## Task objective
Starting at the line that holds "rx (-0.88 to", transcribe every line to the end of the data exactly; include no other lines.

Start of Data section

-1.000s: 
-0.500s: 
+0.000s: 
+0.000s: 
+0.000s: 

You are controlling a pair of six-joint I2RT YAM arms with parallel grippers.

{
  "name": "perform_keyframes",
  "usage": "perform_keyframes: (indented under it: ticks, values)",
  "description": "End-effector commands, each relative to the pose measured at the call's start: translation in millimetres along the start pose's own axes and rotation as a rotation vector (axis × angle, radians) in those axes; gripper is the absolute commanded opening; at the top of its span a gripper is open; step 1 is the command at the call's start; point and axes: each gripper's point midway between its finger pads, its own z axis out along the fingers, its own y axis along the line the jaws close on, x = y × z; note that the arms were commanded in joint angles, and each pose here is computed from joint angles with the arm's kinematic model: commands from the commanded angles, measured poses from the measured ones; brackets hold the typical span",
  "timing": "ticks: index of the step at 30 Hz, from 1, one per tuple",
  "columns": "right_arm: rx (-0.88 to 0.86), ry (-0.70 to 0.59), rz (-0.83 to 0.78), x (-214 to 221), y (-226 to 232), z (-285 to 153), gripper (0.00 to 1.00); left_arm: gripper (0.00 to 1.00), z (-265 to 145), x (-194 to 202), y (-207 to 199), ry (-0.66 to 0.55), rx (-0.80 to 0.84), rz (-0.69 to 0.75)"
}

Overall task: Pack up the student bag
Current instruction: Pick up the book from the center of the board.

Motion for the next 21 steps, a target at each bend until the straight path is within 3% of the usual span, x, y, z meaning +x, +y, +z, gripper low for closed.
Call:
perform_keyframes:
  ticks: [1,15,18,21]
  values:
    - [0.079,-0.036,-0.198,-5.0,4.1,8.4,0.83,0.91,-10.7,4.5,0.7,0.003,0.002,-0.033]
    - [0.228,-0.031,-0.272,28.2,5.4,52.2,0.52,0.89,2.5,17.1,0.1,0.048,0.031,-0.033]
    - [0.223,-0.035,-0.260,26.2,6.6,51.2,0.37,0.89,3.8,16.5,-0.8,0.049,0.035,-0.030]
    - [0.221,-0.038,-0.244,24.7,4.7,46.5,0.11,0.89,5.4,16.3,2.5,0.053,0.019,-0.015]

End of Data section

## Answer to the problem
  "columns": "right_arm: rx (-0.88 to 0.86), ry (-0.70 to 0.59), rz (-0.83 to 0.78), x (-214 to 221), y (-226 to 232), z (-285 to 153), gripper (0.00 to 1.00); left_arm: gripper (0.00 to 1.00), z (-265 to 145), x (-194 to 202), y (-207 to 199), ry (-0.66 to 0.55), rx (-0.80 to 0.84), rz (-0.69 to 0.75)"
}

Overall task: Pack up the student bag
Current instruction: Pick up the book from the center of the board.

Motion for the next 21 steps, a target at each bend until the straight path is within 3% of the usual span, x, y, z meaning +x, +y, +z, gripper low for closed.
Call:
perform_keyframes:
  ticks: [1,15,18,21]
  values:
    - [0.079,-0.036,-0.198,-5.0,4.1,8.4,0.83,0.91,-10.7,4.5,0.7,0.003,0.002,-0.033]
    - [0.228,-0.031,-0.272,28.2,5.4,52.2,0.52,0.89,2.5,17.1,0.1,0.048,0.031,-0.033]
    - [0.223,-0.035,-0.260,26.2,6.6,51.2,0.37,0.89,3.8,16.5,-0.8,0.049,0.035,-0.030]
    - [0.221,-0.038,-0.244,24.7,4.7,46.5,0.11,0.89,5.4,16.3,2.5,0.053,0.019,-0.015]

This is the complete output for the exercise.